The poll comes as world leaders gathered today at the G8 meeting of leading industrialised nations in the state of Georgia, in the United States.
The YouGov poll also shows that Tony Blair's foreign and domestic policies are unpopular with majority of Britons. Fifty-seven per cent of people disapprove of the Government's international policies while 51 per cent disapprove of his domestic agenda.
The poll, commissioned by the charities Oxfam, ActionAid, Christian Aid, DATA and Save the Children, could not come at a worst time for the Prime Minister as he fights to defend his stance on Iraq ahead of this week's elections. He acknowledged on Sunday that Iraq would prove to be a "problem" for Labour in this week's European, local and London elections.

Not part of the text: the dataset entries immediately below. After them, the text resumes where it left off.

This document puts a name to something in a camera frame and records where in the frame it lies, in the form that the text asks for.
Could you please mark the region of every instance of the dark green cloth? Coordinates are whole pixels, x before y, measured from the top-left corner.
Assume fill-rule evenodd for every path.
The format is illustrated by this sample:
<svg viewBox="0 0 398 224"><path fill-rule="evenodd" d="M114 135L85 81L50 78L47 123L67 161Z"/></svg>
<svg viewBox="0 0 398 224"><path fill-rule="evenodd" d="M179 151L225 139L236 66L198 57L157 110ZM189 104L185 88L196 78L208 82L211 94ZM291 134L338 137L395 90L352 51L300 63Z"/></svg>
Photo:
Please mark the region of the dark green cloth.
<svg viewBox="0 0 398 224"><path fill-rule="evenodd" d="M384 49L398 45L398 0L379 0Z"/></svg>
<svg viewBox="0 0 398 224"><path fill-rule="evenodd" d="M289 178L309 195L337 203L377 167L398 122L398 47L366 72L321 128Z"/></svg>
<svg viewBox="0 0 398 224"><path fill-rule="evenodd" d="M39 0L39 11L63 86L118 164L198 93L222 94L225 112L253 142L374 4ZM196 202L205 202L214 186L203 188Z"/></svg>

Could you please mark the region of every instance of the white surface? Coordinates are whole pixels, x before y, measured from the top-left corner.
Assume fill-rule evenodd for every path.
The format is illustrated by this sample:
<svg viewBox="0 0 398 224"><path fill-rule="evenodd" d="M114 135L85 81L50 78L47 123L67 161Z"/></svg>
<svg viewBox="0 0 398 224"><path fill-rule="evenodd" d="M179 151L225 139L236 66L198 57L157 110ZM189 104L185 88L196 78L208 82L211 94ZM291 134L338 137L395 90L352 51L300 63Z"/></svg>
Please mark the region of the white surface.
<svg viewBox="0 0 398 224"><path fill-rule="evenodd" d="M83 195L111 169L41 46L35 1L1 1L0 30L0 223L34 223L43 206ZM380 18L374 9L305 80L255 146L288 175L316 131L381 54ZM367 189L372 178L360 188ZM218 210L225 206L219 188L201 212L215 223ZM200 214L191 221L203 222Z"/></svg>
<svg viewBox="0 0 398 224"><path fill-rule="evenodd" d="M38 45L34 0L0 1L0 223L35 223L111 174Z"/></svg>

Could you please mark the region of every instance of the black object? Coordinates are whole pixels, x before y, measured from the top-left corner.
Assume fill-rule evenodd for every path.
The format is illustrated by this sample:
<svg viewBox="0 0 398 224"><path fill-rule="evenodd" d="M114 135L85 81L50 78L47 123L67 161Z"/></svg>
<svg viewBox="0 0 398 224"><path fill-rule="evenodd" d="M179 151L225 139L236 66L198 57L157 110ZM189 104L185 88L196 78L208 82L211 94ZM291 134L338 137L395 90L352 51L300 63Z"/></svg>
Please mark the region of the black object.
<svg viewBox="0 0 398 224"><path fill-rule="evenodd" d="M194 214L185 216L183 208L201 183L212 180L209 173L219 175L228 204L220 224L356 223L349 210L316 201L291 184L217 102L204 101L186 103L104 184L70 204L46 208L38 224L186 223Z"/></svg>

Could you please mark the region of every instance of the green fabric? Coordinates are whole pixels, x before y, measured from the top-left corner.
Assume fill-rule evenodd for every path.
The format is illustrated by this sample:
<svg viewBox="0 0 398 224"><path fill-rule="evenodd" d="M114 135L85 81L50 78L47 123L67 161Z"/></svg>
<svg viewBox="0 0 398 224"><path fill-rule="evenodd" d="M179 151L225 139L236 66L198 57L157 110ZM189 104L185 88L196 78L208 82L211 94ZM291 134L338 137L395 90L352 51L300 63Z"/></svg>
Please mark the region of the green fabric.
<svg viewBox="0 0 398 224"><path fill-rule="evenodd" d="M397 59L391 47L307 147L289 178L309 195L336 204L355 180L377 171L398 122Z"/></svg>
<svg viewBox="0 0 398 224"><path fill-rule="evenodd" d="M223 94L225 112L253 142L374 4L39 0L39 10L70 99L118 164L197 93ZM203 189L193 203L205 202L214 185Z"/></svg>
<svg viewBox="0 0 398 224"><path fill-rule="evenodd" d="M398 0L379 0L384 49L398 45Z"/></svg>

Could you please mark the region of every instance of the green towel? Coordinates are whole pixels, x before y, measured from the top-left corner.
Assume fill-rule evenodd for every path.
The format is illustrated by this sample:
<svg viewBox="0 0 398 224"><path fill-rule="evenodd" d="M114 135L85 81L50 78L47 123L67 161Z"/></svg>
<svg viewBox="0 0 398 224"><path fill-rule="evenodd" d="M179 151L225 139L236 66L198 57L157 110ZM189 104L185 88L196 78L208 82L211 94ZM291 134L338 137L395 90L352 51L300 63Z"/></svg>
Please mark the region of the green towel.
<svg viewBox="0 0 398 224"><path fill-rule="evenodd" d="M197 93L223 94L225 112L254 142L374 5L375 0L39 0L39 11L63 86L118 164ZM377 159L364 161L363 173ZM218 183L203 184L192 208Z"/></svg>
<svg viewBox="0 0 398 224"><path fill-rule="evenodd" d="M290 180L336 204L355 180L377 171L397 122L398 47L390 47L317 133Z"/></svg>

John Prescott, the Deputy Prime Minister, said Iraq was a cloud over the election campaign. The Yougov poll, which involved interviews of over 2000 adults throughout the UK, found that disapproval of Labour's policy on Iraq could seriously affect turnout.
It found that an increased commitment to overseas aid would persuade more young people not to stay at home. One-in-six 18- to 29-year-olds would be more likely to vote in a general election if it would benefit people in poor countries.
Charities campaigning on aid issues yesterday said Mr Blair's decision to spend money on a military invasion rather than help poor nations showed a skewed set of priorities. "This isn't just aid agencies complaining. It's what voters want," said Justin Forsyth, Oxfam's director of policy and campaigns.
Aid agencies said that cash could have lifted 2.7 million people in the third world out of poverty permanently. And Britain's aid budget would have doubled if the amount reserved for the Iraq war had been earmarked for development.
According to Oxfam, the amount the UK set aside for the war could have been used to set up 860,00 schools or 5.8 million water wells in the third world.
Although Mr Blair has personally pledged to do more to help Africa, the debt relief delivered by rich countries to Africa is less than 1 per cent of the amount that the coalition spent on the Iraq war. The cost of buying five stealth bombers, around $1bn (£550m) each, could get all the world's 100 million children not inn school into education. "For the money the British Government has committed to the Iraq war we could have doubled aid," said Matt Phillips of Save the Children.